Der Protest einer Ulmer Krankenschwester (und Personalvertreterin) erreichte inzwischen sogar die Kanzlerin. Per offenem Brief an Angela Merkel schilderte sie, wie sie einst hoch motiviert in den Beruf startete – und allmählich beinahe resigniert. „Patienten sind zu Wirtschaftsfaktoren geworden“, zu bloßen Fallzahlen, lautet ihr Befund. Die Finanz- und Personalnot gefährde zunehmend deren Versorgung, überarbeitete und übermüdete Pflegekräfte würden immer mehr zum Risiko, für andere und sich selbst. Ihr Fazit: „Wohl dem“, der nicht in ein Krankenhaus müsse.

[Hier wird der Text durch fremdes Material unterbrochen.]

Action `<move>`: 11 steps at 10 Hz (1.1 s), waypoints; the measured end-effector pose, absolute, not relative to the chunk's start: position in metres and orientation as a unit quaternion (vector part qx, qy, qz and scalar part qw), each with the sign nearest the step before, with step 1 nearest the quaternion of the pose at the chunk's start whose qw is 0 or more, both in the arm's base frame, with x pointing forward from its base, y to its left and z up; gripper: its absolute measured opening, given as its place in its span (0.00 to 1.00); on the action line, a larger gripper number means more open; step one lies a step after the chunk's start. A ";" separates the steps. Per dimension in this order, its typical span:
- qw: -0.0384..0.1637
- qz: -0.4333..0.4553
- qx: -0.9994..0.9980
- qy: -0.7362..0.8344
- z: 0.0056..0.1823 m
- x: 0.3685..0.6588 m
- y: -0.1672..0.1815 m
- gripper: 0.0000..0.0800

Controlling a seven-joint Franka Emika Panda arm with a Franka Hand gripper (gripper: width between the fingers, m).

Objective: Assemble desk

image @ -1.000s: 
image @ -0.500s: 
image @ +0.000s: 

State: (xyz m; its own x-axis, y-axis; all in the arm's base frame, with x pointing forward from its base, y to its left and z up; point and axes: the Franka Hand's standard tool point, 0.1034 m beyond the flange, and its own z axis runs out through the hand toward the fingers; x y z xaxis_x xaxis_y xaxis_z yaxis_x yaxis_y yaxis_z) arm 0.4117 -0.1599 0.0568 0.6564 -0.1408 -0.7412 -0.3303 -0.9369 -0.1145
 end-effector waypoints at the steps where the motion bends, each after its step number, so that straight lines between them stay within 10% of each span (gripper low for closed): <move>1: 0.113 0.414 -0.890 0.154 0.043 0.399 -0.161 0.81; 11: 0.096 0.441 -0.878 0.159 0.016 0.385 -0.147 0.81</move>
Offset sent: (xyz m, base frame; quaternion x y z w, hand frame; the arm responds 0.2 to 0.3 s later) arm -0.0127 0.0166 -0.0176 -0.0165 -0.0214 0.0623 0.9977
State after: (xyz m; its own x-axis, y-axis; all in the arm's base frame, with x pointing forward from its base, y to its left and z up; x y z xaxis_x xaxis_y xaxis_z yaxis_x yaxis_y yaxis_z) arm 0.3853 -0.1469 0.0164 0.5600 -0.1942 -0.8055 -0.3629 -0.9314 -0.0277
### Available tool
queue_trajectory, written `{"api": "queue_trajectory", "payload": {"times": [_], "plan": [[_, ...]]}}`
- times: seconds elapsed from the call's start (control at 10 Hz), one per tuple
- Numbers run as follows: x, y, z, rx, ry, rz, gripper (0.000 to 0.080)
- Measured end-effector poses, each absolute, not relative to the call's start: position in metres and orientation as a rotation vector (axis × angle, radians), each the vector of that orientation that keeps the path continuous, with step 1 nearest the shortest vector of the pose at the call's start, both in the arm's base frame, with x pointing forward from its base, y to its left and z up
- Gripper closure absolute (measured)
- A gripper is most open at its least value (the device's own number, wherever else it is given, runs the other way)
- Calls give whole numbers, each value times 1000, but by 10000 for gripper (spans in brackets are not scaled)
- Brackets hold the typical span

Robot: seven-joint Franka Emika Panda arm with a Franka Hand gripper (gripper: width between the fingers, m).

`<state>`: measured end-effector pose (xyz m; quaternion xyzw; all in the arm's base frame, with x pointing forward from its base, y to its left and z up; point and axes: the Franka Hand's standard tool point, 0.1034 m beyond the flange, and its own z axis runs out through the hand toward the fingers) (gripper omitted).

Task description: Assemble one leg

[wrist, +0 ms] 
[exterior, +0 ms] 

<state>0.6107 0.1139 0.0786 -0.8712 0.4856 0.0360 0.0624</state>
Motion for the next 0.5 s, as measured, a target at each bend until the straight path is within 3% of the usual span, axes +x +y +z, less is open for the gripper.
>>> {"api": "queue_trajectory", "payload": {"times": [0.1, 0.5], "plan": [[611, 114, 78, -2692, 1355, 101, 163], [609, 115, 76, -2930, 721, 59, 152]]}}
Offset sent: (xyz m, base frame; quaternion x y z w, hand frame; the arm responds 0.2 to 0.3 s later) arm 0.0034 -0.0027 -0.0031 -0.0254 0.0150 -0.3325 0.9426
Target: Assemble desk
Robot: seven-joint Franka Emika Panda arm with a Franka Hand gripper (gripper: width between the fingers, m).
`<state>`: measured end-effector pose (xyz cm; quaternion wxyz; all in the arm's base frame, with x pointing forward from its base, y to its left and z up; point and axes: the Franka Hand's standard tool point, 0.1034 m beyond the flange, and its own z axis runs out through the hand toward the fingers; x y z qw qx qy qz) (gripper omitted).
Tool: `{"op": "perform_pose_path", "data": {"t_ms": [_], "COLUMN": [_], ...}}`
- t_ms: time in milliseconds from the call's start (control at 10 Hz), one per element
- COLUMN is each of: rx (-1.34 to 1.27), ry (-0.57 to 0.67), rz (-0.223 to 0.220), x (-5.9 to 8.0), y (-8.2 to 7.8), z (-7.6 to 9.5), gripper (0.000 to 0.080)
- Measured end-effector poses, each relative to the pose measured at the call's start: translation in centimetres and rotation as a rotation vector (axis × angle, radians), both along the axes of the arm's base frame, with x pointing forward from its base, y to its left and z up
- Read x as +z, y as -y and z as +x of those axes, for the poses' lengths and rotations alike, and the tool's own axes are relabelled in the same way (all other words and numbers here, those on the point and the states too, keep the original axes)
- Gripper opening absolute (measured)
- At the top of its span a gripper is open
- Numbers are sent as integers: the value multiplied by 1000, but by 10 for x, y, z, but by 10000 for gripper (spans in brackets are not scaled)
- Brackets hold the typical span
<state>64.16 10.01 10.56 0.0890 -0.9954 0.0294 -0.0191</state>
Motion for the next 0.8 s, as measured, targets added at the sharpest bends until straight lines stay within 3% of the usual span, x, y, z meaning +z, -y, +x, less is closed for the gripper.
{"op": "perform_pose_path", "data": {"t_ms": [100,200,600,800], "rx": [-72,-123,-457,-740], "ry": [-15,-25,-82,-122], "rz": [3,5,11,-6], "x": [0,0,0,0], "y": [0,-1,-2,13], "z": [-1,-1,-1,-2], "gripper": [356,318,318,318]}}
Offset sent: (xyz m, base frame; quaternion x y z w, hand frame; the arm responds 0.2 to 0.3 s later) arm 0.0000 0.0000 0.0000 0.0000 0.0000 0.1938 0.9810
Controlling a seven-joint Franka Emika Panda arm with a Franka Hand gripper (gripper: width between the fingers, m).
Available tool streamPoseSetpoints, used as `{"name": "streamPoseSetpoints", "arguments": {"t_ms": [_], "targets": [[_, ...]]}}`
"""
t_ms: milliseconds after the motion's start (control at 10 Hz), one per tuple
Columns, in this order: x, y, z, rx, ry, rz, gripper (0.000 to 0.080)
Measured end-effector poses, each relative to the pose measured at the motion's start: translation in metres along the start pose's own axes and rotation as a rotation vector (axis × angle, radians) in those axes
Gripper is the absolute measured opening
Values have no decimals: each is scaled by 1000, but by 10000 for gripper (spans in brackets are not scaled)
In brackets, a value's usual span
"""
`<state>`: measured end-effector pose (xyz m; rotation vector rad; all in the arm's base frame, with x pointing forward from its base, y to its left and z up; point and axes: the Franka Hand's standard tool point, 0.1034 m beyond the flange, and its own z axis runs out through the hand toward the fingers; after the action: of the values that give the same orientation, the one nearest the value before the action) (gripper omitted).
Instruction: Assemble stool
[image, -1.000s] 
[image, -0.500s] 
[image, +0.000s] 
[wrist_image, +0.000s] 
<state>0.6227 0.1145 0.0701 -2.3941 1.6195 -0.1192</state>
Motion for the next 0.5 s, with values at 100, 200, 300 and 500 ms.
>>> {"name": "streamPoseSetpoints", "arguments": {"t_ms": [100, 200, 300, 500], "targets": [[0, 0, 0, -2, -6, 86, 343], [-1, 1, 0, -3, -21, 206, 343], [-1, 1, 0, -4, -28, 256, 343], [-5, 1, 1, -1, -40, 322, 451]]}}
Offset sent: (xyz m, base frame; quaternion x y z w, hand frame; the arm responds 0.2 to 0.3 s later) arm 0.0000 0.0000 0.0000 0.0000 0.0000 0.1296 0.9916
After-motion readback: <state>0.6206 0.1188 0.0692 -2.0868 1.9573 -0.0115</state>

Lob von Merkel für „stille Helden“

Im Internet fand der Hilferuf große Resonanz, unlängst wurde sogar Merkels Regierungssprecher bei einer Pressekonferenz in Berlin darauf angesprochen. Die Bundeskanzlerin beschäftige sich sehr mit der Situation der Pflegekräfte, versicherte der Staatssekretär, für sie seien diese Menschen „stille Helden“ und eine „tragende Säule unseres Gesundheitswesens“. Man bemühe sich, ihre Arbeitsbedingungen zu verbessern, etwa durch zusätzliche Millionen. Genaueres durfte dann der Sprecher des Gesundheitsministeriums ausführen.

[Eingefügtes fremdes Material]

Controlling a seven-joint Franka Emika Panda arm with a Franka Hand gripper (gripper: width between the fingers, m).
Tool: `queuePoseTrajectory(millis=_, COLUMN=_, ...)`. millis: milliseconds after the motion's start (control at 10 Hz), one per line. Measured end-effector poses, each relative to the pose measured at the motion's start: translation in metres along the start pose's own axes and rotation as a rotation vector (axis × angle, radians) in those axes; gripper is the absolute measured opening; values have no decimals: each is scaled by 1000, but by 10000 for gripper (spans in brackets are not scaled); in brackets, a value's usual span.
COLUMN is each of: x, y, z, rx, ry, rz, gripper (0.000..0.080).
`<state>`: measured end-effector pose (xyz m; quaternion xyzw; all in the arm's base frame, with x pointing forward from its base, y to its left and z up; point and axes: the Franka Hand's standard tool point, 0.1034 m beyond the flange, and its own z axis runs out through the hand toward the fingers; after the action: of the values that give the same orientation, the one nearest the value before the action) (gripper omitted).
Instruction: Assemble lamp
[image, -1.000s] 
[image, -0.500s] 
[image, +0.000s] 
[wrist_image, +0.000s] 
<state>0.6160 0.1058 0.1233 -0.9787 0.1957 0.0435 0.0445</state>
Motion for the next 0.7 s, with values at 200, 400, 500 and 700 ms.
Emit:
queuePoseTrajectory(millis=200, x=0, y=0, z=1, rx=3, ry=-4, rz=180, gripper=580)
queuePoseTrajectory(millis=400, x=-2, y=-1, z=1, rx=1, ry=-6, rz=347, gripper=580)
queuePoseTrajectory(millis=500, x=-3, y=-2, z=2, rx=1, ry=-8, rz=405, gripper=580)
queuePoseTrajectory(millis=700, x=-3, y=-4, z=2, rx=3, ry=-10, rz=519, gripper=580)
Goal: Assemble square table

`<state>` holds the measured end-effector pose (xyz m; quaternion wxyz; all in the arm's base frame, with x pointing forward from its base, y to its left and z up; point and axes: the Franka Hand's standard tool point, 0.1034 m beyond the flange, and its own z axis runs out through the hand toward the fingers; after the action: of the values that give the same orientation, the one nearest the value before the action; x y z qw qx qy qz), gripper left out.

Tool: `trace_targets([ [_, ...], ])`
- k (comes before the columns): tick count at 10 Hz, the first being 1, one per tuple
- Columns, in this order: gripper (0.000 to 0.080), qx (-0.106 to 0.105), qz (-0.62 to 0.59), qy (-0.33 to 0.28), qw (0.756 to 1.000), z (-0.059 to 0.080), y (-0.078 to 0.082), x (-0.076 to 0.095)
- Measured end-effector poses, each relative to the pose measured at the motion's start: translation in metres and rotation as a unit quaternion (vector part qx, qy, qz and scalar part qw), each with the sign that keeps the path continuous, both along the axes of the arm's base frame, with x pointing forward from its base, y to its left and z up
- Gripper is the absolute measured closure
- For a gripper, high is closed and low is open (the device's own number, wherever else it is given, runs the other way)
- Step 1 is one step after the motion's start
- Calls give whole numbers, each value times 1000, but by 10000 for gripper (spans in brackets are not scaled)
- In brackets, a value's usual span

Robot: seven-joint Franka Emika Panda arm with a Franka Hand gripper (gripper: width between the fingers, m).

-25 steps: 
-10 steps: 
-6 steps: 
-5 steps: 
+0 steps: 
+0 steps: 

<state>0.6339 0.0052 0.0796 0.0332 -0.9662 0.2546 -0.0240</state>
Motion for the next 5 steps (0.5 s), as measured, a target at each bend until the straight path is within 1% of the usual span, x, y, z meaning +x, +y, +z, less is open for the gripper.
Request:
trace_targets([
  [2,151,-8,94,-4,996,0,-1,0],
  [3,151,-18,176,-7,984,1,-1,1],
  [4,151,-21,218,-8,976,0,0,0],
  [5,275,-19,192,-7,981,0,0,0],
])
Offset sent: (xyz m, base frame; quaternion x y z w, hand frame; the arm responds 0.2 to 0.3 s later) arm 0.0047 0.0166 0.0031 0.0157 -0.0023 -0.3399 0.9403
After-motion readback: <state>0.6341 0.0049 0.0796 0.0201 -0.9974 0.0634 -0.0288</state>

Ähnlich klingt es beim Wissenschaftsministerium in Stuttgart. Das Land bemühe sich stets um bessere finanzielle Rahmenbedingungen, auch mit Vorstößen beim Bund, beteuert der Sprecher von Theresia Bauer; zuletzt habe es aus Berlin eine „bemerkenswert positive“ Reaktion darauf gegeben. Die Kritik an der Ulmer Situation sei „zum Teil sicher berechtigt“, man habe darauf schon ganz konkret reagiert. So sei für die Pflegekosten statt der Chefärzte nun eine Pflegedirektorin zuständig, die den Personaleinsatz übers ganze Klinikum hinweg flexibler steuern könne. Zudem habe man „Maßnahmen beschlossen, um die klinikinterne Kommunikation zu verbessern“ – wie die interne Diskussionsrunde im Januar. Dies könne indes „nur der Anfang eines dauerhaften Prozesses sein“.

Wie glaubhaft diese Bekundungen den Mitarbeitern erscheinen, kann Ministerpräsident Winfried Kretschmann spätestens Ende Februar feststellen: Als Festredner kommt er dann zum 50-Jahr-Jubiläum der Universität nach Ulm.